[Collection entries]
== Segment start ==
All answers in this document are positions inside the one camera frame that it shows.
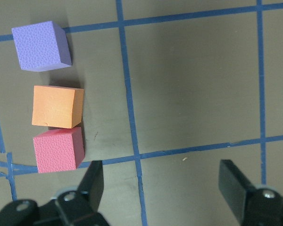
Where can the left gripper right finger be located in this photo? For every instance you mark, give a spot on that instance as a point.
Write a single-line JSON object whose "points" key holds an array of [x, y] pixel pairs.
{"points": [[251, 205]]}

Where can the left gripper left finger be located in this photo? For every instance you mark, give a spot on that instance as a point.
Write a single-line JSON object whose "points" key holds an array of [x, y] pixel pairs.
{"points": [[79, 207]]}

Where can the orange foam block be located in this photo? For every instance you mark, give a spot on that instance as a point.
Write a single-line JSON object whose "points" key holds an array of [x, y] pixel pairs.
{"points": [[59, 107]]}

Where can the pink foam block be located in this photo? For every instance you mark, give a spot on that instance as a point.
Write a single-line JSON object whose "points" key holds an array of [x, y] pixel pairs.
{"points": [[59, 150]]}

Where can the purple foam block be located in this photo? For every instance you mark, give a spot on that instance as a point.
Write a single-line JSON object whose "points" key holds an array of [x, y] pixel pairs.
{"points": [[41, 47]]}

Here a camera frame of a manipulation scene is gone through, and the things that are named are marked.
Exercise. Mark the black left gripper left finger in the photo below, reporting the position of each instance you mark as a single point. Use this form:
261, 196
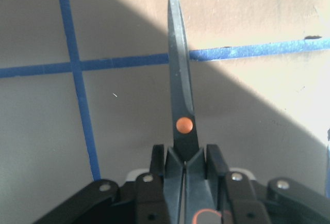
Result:
104, 201

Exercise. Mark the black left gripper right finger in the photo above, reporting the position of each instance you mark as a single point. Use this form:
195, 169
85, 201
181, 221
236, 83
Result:
243, 200

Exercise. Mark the grey orange scissors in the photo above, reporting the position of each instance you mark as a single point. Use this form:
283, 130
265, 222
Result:
186, 189

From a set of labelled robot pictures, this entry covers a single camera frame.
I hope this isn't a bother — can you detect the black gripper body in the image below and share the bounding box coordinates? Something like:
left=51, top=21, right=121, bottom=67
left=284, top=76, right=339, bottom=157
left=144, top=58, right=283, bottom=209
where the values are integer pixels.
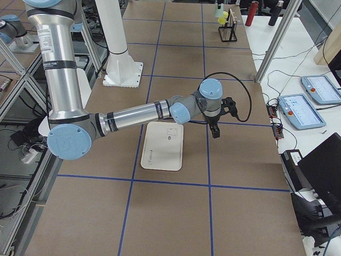
left=204, top=114, right=220, bottom=126

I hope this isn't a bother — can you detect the red bottle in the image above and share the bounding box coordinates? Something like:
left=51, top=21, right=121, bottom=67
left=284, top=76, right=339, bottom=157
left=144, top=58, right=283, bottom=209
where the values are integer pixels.
left=245, top=1, right=259, bottom=27

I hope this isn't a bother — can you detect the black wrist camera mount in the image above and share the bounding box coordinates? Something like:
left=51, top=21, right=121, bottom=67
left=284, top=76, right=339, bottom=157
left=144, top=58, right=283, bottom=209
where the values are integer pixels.
left=220, top=97, right=238, bottom=118

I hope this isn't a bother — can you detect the white plastic tray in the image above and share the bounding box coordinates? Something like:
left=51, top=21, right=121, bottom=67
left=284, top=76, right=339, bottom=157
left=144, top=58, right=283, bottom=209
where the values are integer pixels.
left=141, top=122, right=183, bottom=171

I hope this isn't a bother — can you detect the near teach pendant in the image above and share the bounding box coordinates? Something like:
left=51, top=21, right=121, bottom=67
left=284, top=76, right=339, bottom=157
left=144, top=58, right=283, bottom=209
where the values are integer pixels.
left=278, top=94, right=327, bottom=130

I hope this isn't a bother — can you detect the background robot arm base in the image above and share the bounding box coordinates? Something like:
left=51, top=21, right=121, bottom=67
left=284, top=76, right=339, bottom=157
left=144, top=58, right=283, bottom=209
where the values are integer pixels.
left=1, top=14, right=39, bottom=54

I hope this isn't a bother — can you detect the black box with label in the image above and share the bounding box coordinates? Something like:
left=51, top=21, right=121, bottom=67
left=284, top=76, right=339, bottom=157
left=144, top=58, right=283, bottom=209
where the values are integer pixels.
left=280, top=149, right=315, bottom=192

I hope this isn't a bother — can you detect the black wire cup rack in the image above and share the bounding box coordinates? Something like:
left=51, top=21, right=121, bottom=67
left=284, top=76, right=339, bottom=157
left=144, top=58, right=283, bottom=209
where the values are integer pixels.
left=218, top=8, right=238, bottom=42

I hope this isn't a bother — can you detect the teach pendant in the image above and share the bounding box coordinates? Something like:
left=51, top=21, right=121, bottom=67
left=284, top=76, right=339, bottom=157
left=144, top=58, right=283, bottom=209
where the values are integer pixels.
left=278, top=94, right=327, bottom=130
left=301, top=75, right=340, bottom=105

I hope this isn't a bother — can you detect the light green cup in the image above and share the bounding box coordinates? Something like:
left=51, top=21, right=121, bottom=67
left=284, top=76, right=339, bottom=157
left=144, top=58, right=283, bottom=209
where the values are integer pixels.
left=214, top=4, right=224, bottom=18

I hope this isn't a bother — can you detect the black laptop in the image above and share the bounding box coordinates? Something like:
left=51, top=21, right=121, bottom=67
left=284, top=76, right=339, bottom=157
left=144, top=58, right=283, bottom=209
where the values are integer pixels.
left=298, top=132, right=340, bottom=214

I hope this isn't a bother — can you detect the far teach pendant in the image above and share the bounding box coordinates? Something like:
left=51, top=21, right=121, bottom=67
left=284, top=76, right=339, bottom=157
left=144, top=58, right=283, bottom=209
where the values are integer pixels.
left=301, top=75, right=340, bottom=105

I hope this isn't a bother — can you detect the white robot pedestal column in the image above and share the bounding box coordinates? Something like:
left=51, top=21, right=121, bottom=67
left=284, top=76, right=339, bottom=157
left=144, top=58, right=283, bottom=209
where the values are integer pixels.
left=95, top=0, right=143, bottom=87

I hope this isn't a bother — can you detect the yellow cup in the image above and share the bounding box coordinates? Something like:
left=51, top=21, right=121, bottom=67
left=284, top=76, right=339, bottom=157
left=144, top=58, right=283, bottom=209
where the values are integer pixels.
left=217, top=11, right=229, bottom=26

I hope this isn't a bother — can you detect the black bottle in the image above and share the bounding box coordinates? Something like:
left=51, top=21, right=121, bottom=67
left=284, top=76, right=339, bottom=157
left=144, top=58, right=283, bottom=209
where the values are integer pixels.
left=268, top=0, right=284, bottom=26

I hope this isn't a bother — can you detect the orange circuit board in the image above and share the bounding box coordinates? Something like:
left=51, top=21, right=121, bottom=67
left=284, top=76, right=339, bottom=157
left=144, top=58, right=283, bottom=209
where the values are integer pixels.
left=266, top=103, right=284, bottom=141

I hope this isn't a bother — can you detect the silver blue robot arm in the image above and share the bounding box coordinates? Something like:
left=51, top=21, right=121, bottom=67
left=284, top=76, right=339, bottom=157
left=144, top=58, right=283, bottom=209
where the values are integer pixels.
left=26, top=1, right=223, bottom=160

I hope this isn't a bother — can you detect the white power strip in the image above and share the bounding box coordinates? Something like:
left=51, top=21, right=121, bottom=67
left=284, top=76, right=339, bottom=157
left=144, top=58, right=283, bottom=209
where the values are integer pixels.
left=21, top=148, right=38, bottom=164

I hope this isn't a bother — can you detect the aluminium frame post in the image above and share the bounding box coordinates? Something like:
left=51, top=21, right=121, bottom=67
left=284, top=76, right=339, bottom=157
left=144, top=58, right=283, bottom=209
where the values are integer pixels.
left=255, top=0, right=302, bottom=84

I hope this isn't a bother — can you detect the white plastic chair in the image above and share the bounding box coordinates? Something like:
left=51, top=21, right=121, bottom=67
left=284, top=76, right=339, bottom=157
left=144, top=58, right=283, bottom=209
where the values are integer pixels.
left=38, top=68, right=91, bottom=137

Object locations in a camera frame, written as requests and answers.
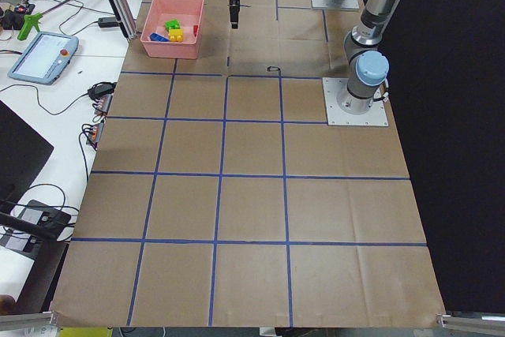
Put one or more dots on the usb hub with cables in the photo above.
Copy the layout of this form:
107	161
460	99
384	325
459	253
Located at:
102	104

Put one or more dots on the black device on desk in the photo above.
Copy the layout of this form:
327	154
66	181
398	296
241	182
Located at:
37	223

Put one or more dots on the blue toy block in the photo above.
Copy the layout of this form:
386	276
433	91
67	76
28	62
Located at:
155	37

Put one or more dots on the blue teach pendant tablet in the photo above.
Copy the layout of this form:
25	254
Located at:
45	58

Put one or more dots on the yellow toy block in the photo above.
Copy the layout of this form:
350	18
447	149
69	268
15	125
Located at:
176	35

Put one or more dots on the green toy block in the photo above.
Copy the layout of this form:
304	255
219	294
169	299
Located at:
172	24

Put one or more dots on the green plastic clamp tool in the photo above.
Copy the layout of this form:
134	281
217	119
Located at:
30	21

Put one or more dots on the black power adapter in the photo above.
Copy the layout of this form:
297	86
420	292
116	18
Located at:
107	22

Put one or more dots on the pink plastic box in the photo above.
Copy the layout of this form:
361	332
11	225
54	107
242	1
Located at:
188	13

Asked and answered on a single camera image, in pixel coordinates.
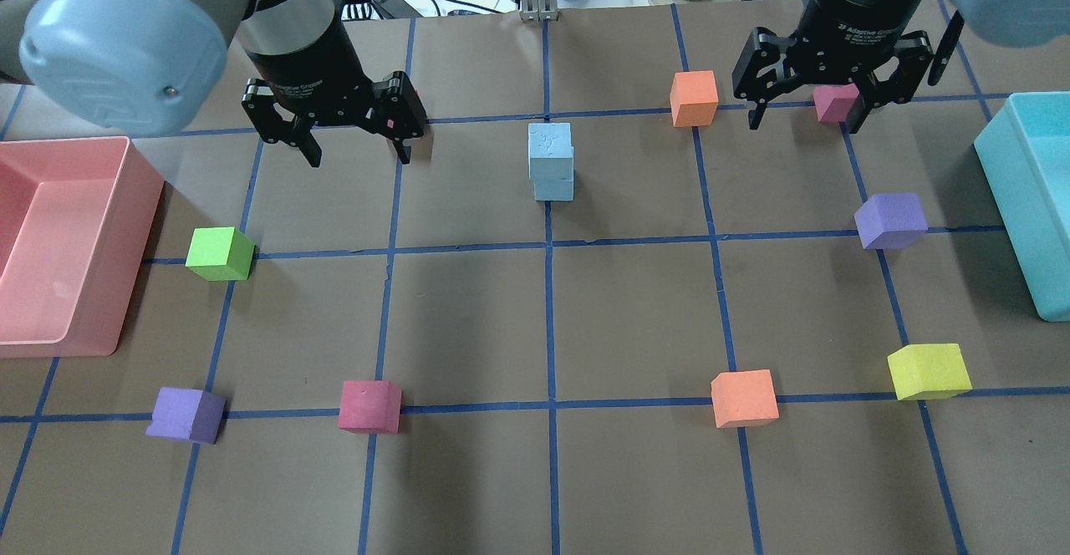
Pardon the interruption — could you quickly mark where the purple block far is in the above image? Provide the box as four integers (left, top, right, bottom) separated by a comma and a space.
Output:
146, 386, 227, 445

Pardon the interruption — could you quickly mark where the green foam block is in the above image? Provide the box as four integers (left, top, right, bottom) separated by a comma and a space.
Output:
185, 227, 256, 282

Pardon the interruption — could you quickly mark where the orange block far side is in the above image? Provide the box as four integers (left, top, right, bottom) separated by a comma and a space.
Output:
670, 70, 720, 128

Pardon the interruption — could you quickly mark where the cyan plastic tray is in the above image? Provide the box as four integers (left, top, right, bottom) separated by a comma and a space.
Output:
974, 91, 1069, 322

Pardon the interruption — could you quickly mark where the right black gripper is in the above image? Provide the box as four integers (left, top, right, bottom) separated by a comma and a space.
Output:
732, 0, 934, 135

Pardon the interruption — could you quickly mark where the yellow foam block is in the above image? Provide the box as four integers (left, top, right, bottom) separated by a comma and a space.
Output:
886, 343, 974, 401

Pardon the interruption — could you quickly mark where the pink plastic tray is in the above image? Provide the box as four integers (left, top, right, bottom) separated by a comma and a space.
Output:
1, 136, 164, 359

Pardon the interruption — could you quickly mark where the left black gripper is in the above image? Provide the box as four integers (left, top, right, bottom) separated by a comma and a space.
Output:
242, 19, 427, 169

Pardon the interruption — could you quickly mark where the pink block near tray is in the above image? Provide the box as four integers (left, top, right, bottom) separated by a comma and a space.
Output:
813, 83, 859, 124

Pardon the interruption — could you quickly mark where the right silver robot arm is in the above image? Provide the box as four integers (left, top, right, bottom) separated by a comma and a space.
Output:
732, 0, 1067, 132

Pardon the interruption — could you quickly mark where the purple foam block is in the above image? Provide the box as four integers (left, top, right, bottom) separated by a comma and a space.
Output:
853, 192, 929, 250

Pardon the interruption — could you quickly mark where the light blue foam block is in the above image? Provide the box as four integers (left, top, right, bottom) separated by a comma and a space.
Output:
531, 173, 576, 201

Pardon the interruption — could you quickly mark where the orange block near arm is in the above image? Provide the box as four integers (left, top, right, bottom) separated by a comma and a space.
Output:
710, 369, 780, 429

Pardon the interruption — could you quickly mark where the pink block base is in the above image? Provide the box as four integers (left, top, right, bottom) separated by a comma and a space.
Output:
337, 380, 404, 435

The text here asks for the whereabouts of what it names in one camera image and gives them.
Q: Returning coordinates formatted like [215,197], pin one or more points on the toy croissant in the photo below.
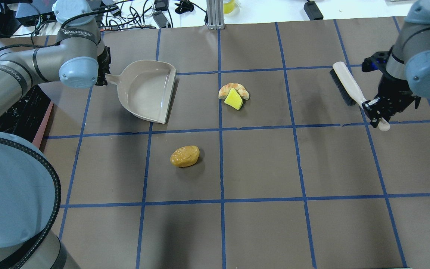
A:
[239,88]

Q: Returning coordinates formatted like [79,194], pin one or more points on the yellow sponge wedge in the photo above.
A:
[233,99]

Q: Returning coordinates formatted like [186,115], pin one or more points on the white hand brush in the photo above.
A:
[348,87]

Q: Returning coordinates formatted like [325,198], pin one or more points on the yellow tape roll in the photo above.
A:
[228,6]

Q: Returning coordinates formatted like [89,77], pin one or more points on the toy potato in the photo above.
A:
[185,156]

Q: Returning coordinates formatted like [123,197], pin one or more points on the aluminium frame post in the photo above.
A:
[215,15]

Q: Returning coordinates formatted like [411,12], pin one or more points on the beige plastic dustpan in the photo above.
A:
[145,89]

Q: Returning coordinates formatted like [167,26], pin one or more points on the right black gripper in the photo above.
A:
[391,92]

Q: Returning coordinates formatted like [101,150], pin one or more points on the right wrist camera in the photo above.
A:
[378,61]

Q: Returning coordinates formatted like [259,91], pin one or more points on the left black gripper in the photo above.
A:
[104,66]

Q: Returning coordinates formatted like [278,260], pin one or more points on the black power brick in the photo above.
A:
[95,4]

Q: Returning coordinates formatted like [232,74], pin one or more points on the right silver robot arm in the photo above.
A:
[405,67]

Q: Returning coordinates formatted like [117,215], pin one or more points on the black power adapter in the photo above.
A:
[312,10]

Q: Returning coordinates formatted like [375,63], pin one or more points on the bin with black bag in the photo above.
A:
[28,117]

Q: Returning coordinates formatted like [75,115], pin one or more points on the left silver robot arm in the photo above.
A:
[30,188]

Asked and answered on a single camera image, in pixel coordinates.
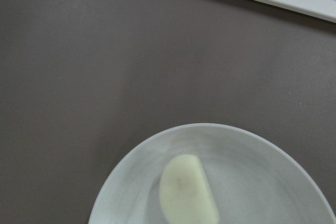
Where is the white plate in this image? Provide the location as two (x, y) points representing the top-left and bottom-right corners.
(89, 123), (335, 223)

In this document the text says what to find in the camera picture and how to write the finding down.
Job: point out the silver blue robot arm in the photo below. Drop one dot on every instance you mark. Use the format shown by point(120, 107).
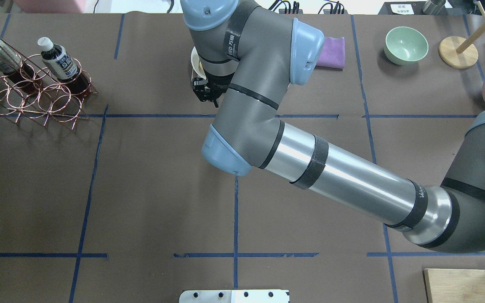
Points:
point(252, 55)

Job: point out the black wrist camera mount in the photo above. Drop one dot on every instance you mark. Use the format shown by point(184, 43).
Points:
point(200, 87)

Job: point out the tea bottle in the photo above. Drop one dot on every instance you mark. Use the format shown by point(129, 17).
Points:
point(12, 67)
point(63, 66)

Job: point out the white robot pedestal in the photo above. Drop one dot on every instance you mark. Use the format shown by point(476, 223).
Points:
point(235, 296)

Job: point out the cream round plate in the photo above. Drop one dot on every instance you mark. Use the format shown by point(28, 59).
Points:
point(196, 63)

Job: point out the bamboo cutting board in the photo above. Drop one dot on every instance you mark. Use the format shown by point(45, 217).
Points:
point(454, 286)

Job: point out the wooden cup stand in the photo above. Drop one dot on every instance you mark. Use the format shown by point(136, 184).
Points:
point(459, 52)

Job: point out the copper wire bottle rack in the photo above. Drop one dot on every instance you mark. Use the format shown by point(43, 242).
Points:
point(45, 99)

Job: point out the green ceramic bowl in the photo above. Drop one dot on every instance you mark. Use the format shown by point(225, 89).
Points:
point(405, 46)

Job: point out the purple folded cloth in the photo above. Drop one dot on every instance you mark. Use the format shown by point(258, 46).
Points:
point(332, 53)

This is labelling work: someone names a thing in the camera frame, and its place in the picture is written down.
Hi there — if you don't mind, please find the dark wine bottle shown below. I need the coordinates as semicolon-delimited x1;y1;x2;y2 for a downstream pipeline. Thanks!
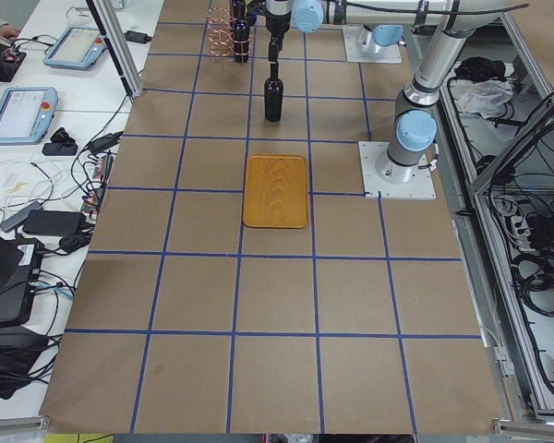
232;18;250;64
264;62;283;122
231;0;247;19

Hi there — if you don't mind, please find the black power adapter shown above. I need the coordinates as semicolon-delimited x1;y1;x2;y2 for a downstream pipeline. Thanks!
124;30;151;44

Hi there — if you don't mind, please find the copper wire wine rack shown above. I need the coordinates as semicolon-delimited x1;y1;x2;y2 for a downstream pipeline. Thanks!
207;1;235;62

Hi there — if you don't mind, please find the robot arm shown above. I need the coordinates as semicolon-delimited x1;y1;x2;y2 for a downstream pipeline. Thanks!
259;1;403;65
321;0;528;185

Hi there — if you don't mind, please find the teach pendant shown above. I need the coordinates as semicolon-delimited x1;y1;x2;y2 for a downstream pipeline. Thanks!
43;27;106;70
0;87;58;146

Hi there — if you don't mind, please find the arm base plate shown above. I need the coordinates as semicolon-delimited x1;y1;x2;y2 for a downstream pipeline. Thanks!
358;141;436;200
343;24;403;65

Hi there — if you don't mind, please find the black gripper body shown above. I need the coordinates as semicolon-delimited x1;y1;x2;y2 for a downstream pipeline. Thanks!
265;0;290;42

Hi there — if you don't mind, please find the wooden tray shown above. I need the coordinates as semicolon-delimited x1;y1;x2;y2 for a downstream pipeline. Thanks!
243;153;308;229

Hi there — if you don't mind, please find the aluminium frame post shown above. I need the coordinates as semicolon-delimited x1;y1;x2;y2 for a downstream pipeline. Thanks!
86;0;143;100

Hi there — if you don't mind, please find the teach pendant far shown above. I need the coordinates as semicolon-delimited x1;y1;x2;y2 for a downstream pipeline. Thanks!
43;27;106;70

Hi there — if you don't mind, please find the teach pendant near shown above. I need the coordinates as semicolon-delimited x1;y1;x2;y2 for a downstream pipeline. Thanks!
== Segment end ==
What to work on: Look through the entries for lines containing the word "written" and return each one.

Task solution:
Object locations in a camera frame, written as requests and answers.
This is labelling work: someone names a thing in the camera frame, and its place in the picture is written down.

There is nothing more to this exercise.